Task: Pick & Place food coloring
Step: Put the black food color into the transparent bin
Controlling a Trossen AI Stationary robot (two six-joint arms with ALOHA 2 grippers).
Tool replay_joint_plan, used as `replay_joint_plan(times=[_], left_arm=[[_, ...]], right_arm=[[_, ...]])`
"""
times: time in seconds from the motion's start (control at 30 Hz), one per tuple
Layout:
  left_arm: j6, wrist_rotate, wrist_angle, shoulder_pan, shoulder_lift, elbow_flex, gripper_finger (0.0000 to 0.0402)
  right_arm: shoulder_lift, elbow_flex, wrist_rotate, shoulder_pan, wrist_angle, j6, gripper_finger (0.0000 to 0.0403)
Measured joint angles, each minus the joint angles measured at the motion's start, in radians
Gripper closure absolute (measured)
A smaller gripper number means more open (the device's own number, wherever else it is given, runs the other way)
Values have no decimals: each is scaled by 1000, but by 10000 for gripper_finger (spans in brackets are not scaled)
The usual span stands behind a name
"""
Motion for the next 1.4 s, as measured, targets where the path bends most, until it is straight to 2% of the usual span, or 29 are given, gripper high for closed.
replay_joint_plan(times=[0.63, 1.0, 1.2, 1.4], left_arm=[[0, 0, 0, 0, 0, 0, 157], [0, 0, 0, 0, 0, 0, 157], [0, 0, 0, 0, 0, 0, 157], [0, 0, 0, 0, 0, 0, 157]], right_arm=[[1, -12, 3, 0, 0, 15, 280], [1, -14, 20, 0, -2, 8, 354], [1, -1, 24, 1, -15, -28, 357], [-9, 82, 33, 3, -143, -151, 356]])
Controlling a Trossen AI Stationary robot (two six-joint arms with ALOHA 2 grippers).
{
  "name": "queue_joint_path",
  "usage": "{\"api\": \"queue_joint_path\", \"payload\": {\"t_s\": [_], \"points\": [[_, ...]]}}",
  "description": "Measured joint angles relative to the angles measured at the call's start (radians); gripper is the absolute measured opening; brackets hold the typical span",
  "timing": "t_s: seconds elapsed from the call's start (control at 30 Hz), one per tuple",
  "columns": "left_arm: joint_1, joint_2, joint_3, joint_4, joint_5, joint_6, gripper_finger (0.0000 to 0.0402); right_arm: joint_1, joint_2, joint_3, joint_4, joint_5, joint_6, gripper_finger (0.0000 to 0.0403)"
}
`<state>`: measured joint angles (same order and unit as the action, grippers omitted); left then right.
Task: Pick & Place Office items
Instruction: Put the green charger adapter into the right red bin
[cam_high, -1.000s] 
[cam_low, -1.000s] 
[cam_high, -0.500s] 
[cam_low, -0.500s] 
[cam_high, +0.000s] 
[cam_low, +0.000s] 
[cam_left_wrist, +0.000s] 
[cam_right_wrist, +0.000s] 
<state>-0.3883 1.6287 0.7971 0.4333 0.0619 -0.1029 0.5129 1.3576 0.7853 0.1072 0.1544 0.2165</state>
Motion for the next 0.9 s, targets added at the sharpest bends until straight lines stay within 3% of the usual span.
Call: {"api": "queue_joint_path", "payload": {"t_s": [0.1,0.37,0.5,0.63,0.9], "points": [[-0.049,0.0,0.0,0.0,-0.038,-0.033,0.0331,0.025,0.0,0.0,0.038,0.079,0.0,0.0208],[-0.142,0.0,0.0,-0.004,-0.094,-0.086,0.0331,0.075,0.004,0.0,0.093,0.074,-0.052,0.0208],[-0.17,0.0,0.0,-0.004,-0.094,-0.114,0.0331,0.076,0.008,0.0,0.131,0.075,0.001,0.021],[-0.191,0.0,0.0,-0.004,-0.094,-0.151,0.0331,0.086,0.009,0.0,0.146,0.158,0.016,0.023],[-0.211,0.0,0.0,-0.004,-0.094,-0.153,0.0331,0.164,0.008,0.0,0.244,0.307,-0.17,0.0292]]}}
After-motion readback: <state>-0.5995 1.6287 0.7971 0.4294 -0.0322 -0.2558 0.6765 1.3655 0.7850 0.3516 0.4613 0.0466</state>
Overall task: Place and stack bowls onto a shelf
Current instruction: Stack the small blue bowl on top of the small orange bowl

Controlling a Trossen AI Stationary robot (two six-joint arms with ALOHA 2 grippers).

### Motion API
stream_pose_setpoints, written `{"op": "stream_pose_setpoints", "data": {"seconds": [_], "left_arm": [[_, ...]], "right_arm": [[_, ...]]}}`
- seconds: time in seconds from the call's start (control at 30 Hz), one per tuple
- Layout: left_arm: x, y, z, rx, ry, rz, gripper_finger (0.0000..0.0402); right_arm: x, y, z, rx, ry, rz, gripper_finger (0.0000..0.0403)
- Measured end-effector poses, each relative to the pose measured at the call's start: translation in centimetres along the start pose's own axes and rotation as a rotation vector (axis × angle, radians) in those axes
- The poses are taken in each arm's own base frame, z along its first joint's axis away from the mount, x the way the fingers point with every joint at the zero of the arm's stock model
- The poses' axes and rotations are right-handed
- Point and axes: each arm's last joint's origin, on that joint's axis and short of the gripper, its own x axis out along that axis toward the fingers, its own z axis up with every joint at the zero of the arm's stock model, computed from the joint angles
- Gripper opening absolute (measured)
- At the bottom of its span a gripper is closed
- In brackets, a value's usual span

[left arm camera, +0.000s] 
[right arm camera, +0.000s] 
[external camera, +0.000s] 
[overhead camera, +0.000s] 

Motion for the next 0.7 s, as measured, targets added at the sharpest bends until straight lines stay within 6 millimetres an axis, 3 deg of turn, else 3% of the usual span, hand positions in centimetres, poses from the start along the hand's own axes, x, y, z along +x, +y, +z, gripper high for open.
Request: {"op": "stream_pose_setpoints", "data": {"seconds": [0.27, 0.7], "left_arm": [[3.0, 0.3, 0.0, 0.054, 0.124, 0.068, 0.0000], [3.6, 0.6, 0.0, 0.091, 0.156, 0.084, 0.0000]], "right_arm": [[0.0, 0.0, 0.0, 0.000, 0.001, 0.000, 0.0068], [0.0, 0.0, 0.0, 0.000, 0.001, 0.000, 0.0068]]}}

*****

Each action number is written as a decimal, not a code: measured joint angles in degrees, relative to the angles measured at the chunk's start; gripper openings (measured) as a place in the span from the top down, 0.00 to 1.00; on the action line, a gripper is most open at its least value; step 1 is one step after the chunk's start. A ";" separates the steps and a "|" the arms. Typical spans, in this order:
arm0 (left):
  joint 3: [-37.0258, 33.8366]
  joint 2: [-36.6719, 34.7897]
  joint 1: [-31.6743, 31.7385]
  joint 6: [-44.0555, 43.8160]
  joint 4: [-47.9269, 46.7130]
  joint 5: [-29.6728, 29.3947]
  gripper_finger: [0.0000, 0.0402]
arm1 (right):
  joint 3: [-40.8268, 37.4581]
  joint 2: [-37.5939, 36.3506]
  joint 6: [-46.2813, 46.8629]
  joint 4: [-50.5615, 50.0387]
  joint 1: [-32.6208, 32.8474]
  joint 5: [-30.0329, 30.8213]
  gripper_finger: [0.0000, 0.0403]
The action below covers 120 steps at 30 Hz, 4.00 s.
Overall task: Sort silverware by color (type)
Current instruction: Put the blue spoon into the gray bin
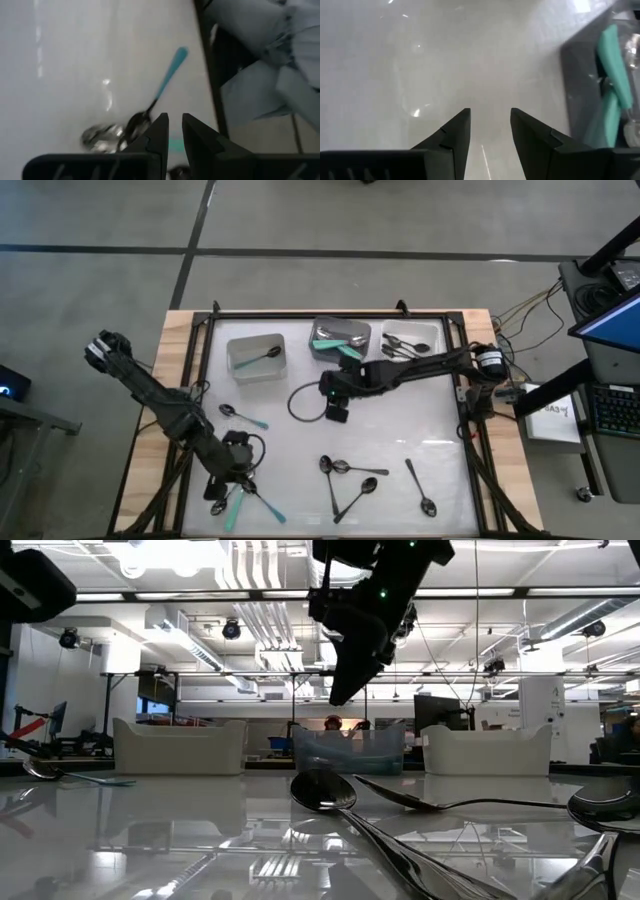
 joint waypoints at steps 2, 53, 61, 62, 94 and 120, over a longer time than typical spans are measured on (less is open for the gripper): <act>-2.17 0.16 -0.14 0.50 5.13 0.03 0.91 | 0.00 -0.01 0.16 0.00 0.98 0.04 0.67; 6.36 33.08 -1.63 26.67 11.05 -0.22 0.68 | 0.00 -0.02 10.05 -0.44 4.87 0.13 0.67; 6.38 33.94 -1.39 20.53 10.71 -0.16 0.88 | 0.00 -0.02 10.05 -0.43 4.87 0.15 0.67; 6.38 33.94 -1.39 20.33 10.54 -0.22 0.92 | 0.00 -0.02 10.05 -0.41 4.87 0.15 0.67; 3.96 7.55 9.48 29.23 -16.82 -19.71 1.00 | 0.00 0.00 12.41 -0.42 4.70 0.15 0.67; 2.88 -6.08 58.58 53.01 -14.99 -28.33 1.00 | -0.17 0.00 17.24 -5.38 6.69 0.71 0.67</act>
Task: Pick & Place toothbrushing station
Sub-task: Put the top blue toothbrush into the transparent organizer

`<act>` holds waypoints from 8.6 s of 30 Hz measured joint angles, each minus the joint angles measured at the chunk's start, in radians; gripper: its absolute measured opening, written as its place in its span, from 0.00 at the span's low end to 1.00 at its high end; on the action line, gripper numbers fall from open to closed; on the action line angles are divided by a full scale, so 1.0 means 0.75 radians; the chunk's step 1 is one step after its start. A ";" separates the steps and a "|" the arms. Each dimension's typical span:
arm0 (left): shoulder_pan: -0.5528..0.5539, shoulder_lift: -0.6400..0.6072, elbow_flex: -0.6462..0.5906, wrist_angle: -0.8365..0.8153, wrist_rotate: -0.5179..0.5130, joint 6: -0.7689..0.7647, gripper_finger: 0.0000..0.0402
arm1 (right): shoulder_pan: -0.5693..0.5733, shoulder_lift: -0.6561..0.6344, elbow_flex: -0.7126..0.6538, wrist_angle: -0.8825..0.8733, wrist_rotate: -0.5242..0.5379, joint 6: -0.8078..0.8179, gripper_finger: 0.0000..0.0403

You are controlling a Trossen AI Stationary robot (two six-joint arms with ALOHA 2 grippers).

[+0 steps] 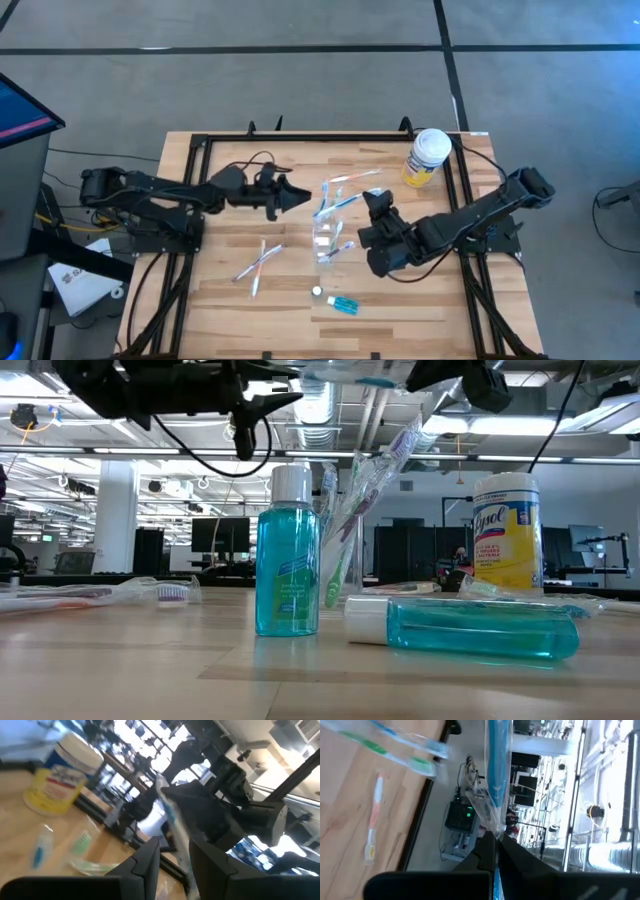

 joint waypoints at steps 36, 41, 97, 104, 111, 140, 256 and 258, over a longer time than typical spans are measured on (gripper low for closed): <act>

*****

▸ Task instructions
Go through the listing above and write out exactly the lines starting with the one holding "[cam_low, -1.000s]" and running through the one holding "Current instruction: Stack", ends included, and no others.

▸ Answer box
[cam_low, -1.000s] 
[cam_high, -0.500s] 
[cam_low, -0.500s] 
[cam_high, +0.000s] 
[cam_low, +0.000s] 
[cam_left_wrist, +0.000s] 
[cam_right_wrist, +0.000s] 
<state>-0.3883 1.6287 0.7971 0.4333 0.0619 -0.1029 0.5129 1.3576 0.7853 0.1072 0.1544 0.2165</state>
Motion for the next 0.9 s, targets added at the sharpest bends until straight lines stay within 3% of the usual span.
Call: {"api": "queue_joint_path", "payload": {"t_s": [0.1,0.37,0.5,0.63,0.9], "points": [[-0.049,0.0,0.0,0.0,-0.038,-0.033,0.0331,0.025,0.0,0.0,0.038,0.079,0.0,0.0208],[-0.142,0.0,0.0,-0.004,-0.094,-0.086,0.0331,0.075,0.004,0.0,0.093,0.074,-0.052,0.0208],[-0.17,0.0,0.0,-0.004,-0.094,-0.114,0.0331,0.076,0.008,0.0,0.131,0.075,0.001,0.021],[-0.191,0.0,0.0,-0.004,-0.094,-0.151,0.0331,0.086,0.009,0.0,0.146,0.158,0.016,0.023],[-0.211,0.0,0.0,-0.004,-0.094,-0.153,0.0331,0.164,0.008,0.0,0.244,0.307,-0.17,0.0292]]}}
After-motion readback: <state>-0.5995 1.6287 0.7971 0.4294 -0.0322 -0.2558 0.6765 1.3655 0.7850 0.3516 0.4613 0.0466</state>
Overall task: Place and stack bowls onto a shelf
Current instruction: Stack the small blue bowl on top of the small orange bowl

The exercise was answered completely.